I just finished it today.

It was great. It was about his travels through Japan, China and Russia. I've decided that reading travel books when you are traveling is a good thing. For me, it kind of opened my eyes a little more to the experience, because that is what travel is about - the experience. It's not so much what you do, where you go, what you see, but the overall experience. Little things like a day with an incredibly blue sky and big puffy white clouds, or seeing three little kids playing hide and seek and running through a restaurant while their parents sit outside at a table and smoke cigarettes. It's about things that when you return home and people ask, "how was your trip?" are almost impossible to summarize in the amount of time that people want to pay attention. It's about a journey that we take internally as well as externally, but mostly it's the internal one that matters.

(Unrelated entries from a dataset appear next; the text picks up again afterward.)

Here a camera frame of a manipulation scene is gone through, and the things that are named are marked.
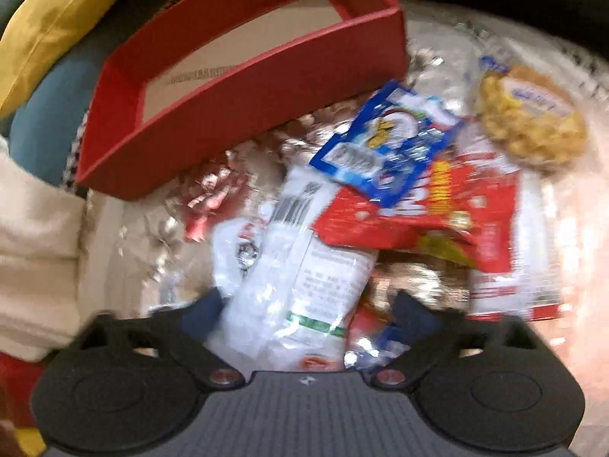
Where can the red Trolli gummy packet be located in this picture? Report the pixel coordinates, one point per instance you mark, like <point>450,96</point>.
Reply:
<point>460,210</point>

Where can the white duck snack packet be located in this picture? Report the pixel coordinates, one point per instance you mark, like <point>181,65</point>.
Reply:
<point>295,271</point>

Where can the cream blanket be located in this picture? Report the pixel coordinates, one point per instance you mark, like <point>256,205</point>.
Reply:
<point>40,254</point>

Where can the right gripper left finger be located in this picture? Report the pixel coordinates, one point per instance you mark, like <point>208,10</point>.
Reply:
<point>183,333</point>

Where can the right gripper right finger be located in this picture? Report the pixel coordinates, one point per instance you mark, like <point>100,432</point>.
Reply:
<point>430,336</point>

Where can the floral satin tablecloth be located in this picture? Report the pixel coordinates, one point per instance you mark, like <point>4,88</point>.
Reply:
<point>204,226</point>

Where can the yellow cushion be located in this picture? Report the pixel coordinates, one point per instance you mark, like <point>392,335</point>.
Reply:
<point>36,37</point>

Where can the blue coconut snack packet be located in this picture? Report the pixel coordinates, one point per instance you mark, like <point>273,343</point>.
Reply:
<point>390,143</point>

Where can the teal sofa cushion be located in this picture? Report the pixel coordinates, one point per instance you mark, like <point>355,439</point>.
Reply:
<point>45,126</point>

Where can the red cardboard box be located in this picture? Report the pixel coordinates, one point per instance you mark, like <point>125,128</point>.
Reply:
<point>133,145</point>

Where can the red white striped packet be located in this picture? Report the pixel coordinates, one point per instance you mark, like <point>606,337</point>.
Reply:
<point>530,289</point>

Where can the yellow popcorn snack packet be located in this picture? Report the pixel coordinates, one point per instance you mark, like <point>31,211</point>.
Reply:
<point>535,121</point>

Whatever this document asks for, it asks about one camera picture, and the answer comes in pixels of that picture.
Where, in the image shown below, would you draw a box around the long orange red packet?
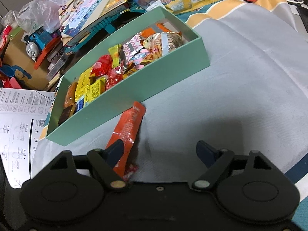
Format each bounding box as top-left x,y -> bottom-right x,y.
107,101 -> 146,181

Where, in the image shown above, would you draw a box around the brown chocolate snack packet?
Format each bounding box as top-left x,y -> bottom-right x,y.
58,104 -> 76,126

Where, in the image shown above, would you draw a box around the blue snack packet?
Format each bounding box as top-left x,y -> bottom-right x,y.
75,95 -> 85,113

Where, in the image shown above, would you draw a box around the small yellow snack packet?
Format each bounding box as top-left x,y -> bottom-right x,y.
84,77 -> 106,106

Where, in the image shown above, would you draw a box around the brown cake clear wrapper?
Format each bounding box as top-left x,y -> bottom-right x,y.
64,82 -> 77,109

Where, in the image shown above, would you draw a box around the yellow Winsun snack packet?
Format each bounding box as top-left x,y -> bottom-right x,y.
75,67 -> 94,102

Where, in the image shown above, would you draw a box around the shiny red foil packet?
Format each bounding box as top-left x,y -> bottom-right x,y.
105,65 -> 124,91

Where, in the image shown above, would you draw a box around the yellow black snack packet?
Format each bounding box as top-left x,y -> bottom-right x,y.
123,63 -> 144,79

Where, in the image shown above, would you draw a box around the red snack packet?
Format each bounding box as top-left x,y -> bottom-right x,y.
90,54 -> 112,77

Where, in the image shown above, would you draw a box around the pink strawberry snack packet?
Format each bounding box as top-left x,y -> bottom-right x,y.
130,52 -> 152,65

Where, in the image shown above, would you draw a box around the green yellow snack stick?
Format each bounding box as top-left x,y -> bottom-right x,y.
108,44 -> 122,68

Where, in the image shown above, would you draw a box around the pink white patterned packet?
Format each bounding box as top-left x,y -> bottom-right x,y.
123,34 -> 144,61

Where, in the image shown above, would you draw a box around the round striped snack bag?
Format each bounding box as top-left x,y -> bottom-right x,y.
141,32 -> 183,60

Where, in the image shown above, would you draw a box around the orange silver snack packet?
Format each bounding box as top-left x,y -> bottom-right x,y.
139,23 -> 182,39

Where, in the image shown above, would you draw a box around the white instruction sheet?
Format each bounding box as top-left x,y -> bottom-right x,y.
0,88 -> 54,188

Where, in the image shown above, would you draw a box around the grey toy building blocks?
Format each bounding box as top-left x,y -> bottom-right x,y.
46,42 -> 65,81

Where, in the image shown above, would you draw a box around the teal cardboard box tray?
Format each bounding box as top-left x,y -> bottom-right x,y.
46,7 -> 210,146

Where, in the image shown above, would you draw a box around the teal toy track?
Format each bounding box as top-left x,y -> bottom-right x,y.
64,4 -> 146,55

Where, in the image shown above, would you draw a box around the brown cardboard box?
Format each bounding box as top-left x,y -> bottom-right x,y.
3,30 -> 50,90

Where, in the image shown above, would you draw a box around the blue Thomas toy train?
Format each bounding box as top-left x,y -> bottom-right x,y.
23,27 -> 54,61

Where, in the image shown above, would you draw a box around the drawing mat toy box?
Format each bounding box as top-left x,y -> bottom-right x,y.
59,0 -> 128,44

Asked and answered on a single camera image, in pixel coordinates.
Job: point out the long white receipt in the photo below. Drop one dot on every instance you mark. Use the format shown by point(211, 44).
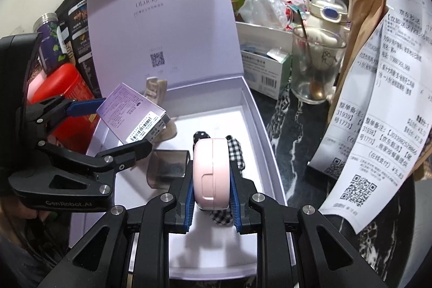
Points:
point(382, 118)

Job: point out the lavender open gift box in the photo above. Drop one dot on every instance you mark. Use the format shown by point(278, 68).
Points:
point(193, 44)

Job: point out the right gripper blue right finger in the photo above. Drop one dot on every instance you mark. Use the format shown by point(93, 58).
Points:
point(235, 204)

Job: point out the smoky transparent plastic case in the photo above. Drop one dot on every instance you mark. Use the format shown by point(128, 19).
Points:
point(165, 166)

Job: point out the pearl white hair claw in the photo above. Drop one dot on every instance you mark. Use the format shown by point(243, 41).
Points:
point(155, 91)

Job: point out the purple label jar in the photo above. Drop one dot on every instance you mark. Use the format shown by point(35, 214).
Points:
point(52, 51)

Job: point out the purple small carton box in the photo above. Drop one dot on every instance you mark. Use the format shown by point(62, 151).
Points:
point(131, 116)

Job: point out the red cylindrical canister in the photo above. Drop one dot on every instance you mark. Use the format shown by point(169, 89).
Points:
point(73, 133)

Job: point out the glass cup with spoon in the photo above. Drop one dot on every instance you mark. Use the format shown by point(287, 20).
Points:
point(316, 58)

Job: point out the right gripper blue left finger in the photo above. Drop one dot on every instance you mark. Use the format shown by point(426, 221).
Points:
point(189, 204)

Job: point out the pink round compact case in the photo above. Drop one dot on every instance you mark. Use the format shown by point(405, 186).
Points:
point(211, 174)

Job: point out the white medicine box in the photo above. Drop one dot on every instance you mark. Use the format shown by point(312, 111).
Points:
point(266, 58)

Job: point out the black polka dot scrunchie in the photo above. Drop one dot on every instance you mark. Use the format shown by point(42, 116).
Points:
point(199, 136)

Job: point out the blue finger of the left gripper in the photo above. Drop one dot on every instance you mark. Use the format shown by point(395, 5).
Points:
point(84, 108)

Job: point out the brown paper bag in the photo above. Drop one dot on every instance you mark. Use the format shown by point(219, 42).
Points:
point(366, 15)

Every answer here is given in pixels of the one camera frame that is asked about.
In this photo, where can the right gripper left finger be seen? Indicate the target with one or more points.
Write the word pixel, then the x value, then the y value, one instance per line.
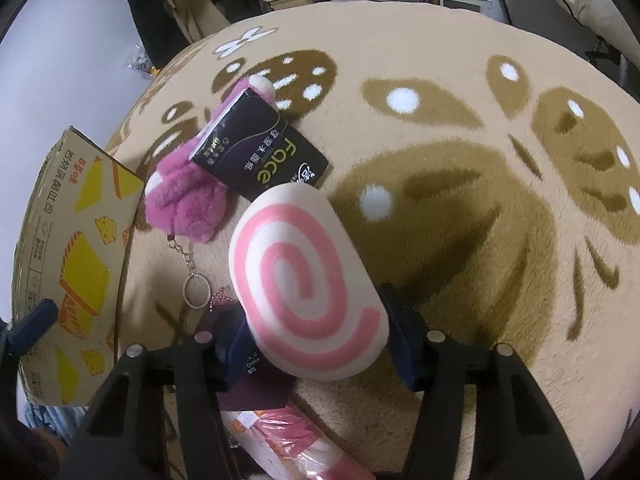
pixel 123 433

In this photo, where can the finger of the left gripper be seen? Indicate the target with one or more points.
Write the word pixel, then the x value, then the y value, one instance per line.
pixel 17 339

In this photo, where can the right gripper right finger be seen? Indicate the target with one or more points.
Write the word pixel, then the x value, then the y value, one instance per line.
pixel 517 434

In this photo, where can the pink towel roll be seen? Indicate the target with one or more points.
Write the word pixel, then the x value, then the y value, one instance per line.
pixel 288 445

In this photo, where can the pink bunny plush keychain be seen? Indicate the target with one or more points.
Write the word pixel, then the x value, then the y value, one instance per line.
pixel 181 198

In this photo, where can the pink swirl roll plush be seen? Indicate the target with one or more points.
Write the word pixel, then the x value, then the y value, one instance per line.
pixel 309 303

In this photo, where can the black tissue pack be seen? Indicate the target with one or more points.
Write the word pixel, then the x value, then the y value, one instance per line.
pixel 250 147

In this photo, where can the open cardboard box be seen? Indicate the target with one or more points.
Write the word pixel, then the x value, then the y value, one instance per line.
pixel 71 250

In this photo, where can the plastic bag with toys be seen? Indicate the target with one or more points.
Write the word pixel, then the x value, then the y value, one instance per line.
pixel 141 63

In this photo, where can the black hanging coat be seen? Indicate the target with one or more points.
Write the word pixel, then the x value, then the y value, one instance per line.
pixel 160 35

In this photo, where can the cream duvet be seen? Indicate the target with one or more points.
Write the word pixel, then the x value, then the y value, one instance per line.
pixel 606 21

I definitely recommend the book. It was a great read and entertaining on many levels, but for me one of the things I enjoyed the most about it was that it was about traveling through Japan, China and Russia in 1984. China and Russia were just opening to the rest of the world. Things are so different now. It made me realize that the experiences I am having now are not only my experiences, but they are my experiences in these places at this time. Ten or twenty years from now, these places may have different names or be in a completely different state. Traveling and being in a place in a certain time is one way of preserving the history of the place. I still remember being in Nicaragua to celebrate the 5 year anniversary of the Sandinista Revolution. That is a memory that needs to be preserved, kept alive, passed on.

After finishing the book today, which ended on a wonderfully quirky and amazing note, I looked up the author, Brad Newsham, who drives a green taxi in San Francisco. I e-mailed him and told him how much I liked the book. Amazingly, he remembered me. He remembered the name of my street! It was over a month and a half ago that he took me home from the airport. I've had people meet me two or three times and still not remember me, how is it that this taxi driver remembered where I lived? I still wonder if I was being recorded in that cab....

Anyway, it was a great book and has me thinking more about trying to pull together some travel stories and maybe writing my own book. But more than anything it has me marveling at the shear coincidence of the whole thing.

The book now sits on the bookshelf in this cute little apartment in Seville with other books that people have left behind. I hope future tenants of this apartment will enjoy it as much as I did.